Selon une nouvelle recherche collaborative entre Recherche sur l'entretien des terres en Nouvelle-Zélande, les universités de Cambridge (RU) Nice (US) et Université de Bangor (ROYAUME-UNI).

Cette espèce, Pittosporum undulatum, connu localement sous le nom de mock orange, a été introduit dans un jardin botanique dans le Blue Mountains de la Jamaïque à la fin du XIXe siècle. Comme son nom local l'indique, cet arbre à croissance rapide et aux feuilles brillantes a des fruits orange vif qui s'ouvrent pour révéler de petites graines collantes enrobées de sucre. Celles-ci sont largement dispersées par des espèces d'oiseaux jamaïcaines indigènes et envahissent de nouveaux habitats à un rythme élevé. Au début, l'espèce a envahi les terres abandonnées de la culture du café et de l'arboriculture, mais plus récemment, elle s'est étendue aux forêts naturelles de le parc national des monts Blue et John Crow.
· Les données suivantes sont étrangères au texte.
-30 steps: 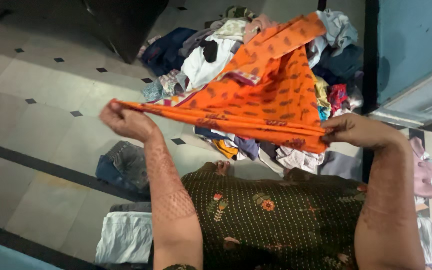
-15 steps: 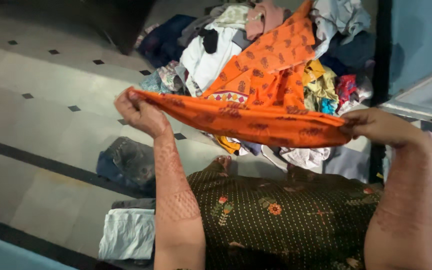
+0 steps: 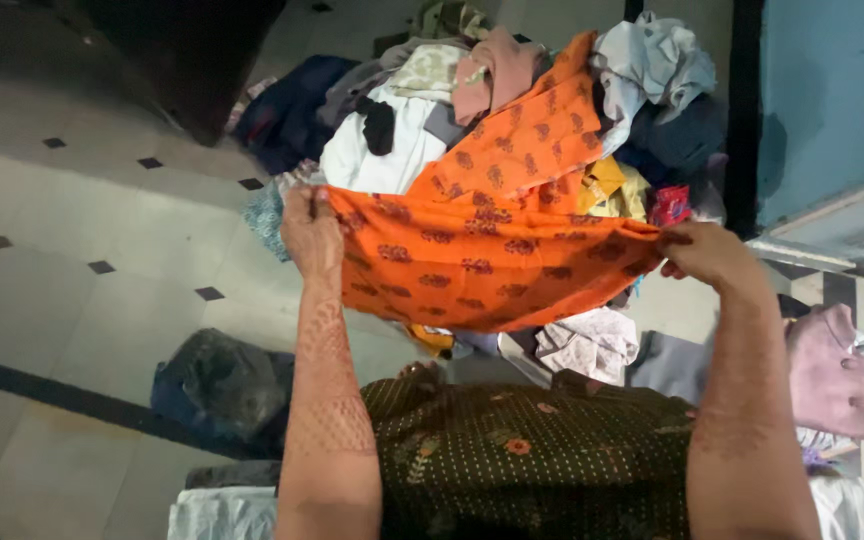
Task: The person sits on the floor and sorts through a large pile of laundry, picking up individual items of clothing like t-shirts, shorts, and dresses to inspect and organize them into different piles.
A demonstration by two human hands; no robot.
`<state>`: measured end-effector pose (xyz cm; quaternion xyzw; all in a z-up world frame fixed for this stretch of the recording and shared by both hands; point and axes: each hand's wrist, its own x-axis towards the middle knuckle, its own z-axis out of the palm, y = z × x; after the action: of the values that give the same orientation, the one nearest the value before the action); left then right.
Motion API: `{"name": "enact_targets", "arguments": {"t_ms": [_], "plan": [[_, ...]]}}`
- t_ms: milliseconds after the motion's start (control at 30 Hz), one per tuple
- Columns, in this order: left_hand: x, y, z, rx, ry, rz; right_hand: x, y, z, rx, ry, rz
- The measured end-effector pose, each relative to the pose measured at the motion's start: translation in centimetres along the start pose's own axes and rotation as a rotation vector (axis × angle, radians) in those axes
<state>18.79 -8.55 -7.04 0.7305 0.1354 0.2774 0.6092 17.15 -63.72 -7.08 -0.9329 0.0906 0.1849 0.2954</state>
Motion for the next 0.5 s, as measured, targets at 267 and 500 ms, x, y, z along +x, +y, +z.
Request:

Cette invasion a été accélérée par les dégâts causés aux forêts par Ouragan Gilbert il y a 29 ans, et il est probable qu'il soit encore plus avancé par de futurs ouragans majeurs.

Le parc national est un hotspot de biodiversité d'importance mondiale avec de nombreuses espèces rares et menacées, notamment des orchidées, des papillons et des oiseaux, dont certains ne se trouvent nulle part ailleurs dans le monde, à l'exception des forêts de montagne de la Jamaïque.
En étudiant ces forêts sur une période de 40 ans, les chercheurs ont constaté une augmentation continue de l'abondance du Pittosporum envahissant, de sorte qu'il représente désormais plus de 10% de toutes les tiges d'arbres.
Jean Healey, professeur de sciences forestières à l'Université de Bangor, a expliqué : « Au cours des 24 dernières années, la gravité de cette invasion a été associée à un déclin de la diversité des espèces d'arbres indigènes, y compris les espèces que l'on ne trouve qu'en Jamaïque, qui sont les plus protégées. priorité. Le « faux orange » dépasse la croissance de la plupart des arbres indigènes, et son feuillage dense jette une ombre sombre sur leurs semis, ce qui limite considérablement leur régénération.

Ces résultats sont rapportés dans un article publié dans la revue internationale Biological Conservation.
Cette étude fournit de bonnes preuves pour prédire que la menace posée à la biodiversité mondialement importante des Blue Mountains jamaïcaines ne fera qu'augmenter, en particulier après que le prochain ouragan perturbe gravement la canopée de la forêt naturelle.
Un groupe d'espèces végétales menacées sont les "broméliacées", qui poussent sur les tiges des arbres indigènes mais ne peuvent pas pousser sur l'écorce lisse du seringat. Ils ont un creux rempli d'eau au centre de leur rosette de feuilles, un réservoir qui abrite des insectes qui fournissent une importante source de nourriture pour les espèces en voie de disparition. Merle jamaïcain, l'espèce d'oiseau la plus menacée des Blue Mountains.
Si elles sont mises en œuvre maintenant, des mesures de conservation actives pourraient aider à éviter cette catastrophe mondiale de la biodiversité, à la fois en Jamaïque et dans les nombreux autres points chauds de la biodiversité mondiale qui sont menacés par des espèces envahissantes. Cependant, ils sont freinés par le manque de ressources disponibles.
Chercheur principal Pierre Bellingham a lancé le plaidoyer suivant : « Compte tenu de la force de nos preuves des graves conséquences de cette invasion pour la biodiversité, nous exhortons les institutions compétentes en Jamaïque et les organismes de financement internationaux à donner la priorité à un programme de contrôle de cette espèce. Nous sommes sûrs qu'une intervention active à ce stade serait très rentable, réduisant les coûts beaucoup plus élevés d'essayer de restaurer les forêts indigènes si l'invasion est autorisée à se propager davantage.